Second, the normal work of warhead and missile life extension is quietly creating very dangerous new forms of instability within the old deterrence paradigm.  You will hear more about this very soon in future bulletins but in the meantime you may want to read and think about this fine article by emeritus MIT scientist Ted Postol.  Some of Trident system upgrades planned in the 1990s are now a reality, and that’s not the sum of it either.

There have been some good budget summaries from DC-based NGOs, setting aside the fact that they all supported the modernization program they now think is excessive.

  1. Pouring gas on the U.S.-caused Ukrainian fire

There’s a fine new guest post by Steven Starr over at Forget the Rest and I urge you to read it.  I agree with all of it.

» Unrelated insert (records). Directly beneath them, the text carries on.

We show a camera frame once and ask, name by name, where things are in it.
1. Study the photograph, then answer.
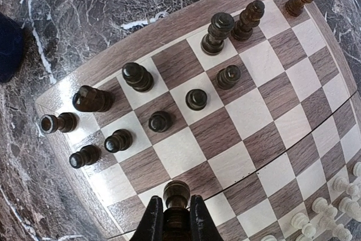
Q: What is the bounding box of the wooden folding chess board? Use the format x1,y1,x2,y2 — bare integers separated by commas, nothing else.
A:
36,0,360,240

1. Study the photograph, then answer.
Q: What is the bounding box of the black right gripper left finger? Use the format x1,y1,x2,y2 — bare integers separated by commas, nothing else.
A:
131,196,164,241

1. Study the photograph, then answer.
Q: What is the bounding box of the dark wooden chess bishop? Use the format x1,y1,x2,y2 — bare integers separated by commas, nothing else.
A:
122,62,154,93

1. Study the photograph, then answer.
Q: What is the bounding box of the dark blue enamel mug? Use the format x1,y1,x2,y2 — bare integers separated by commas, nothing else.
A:
0,13,24,83

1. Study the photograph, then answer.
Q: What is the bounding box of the dark wooden chess queen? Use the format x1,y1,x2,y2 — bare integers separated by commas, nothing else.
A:
201,12,235,55

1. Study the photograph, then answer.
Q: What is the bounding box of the white chess pieces row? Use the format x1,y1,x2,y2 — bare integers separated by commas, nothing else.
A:
261,161,361,241

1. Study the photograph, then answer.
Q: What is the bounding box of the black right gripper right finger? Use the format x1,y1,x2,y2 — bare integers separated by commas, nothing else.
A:
190,195,223,241

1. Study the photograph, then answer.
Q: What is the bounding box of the dark wooden chess pawn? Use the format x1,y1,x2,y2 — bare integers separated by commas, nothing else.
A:
69,145,100,169
162,181,192,240
185,89,208,111
148,111,173,133
104,129,133,154
216,65,241,90

It is one of many dozen fine articles we could have sent you over the past months, but frankly the intellectual collapse we see around us in U.S. NGOs, universities, churches, newspapers, and foundations has at times left us wondering where to spend the hours we have available.  We have been following this catastrophe very closely for many months but have been unable to ignite any interest in our communities, even among our closest supporters.  Hello out there!  We should all be talking about this, about what it means (which is a lot), and preparing for action, as we have been saying for some time.  The domestic implications of these events affect many issues and cry out for a concerted response.  In the beginning, any response is better than none.

  1. Turning point for oil, and us

That’s the title of another new post at Forget the Rest.  (I really do hope you will go there and subscribe.)

As it happens, what seems like a fine new (expensive) book (The World After Cheap Oil) by three Finnish authors was just translated into English on this very set of topics; here’s a fine review by Frank Kaminski.  The review came in just after I finished that blog post.  I was very pleased that these authors emphasize what happened in 2005, because we can now see that 2005 was very likely the year of peak crude oil sensu stricta and definitely the year of peak net oil and per capita oil.

We are now at another turning point.  For most people – including energy experts in government and academia – this is one of those invisible events, an event with no precedent, like the arrival of Columbus.  We are now grasping the strange elongated metallic object extended to us, not understanding how sharp it is, or what it can do.  It will change everything for us and for many species.  We must wake up.

  1. News

Here follows a potpourri of news articles since we last updated you in a bulletin, some involving us (some of which required hours of work behind the scenes).

  1. What we’re up to

At the moment we are getting our ducks in a row to meet with congressional members and staff, military, corporate, and administration officials during over 10-day period in Washington, DC.  We will then be speaking at the aforementioned conference organized by Helen Caldicott in New York at the end of this month.

We are also preparing a précis on nuclear weapons modernization for use at the Nuclear Nonproliferation Treaty Review Conference, researching some dramatic new developments we will tell you about later, and preparing some new fact sheets for public and congressional education.  We have a couple of new guest blog posts stacked up.  We will be briefing diplomats at the U.N. in May.

That’s part of it, anyway.

Meanwhile, we really appreciate the wonderful support so many of you share with us – financial, moral, and intellectual.  Our main regret is that we don’t see more of you more often.

People ask us sometimes, “Aren’t you discouraged?  Aren’t these topics ‘heavy’?  I suppose the implication is that the facts will somehow go away if we can just stick our heads in the sand (or in some other canonical dark place) deeply enough, or pretend we don’t care about our children, grandchildren, and the plants and animals.  Well we do care, and so do you, so here we are.  There is no other place.

Each of these bulletins contains only one or two percent of the life of the Study Group – just a little trace.  We’ll try to increase that percentage.  Please do what you can from your end.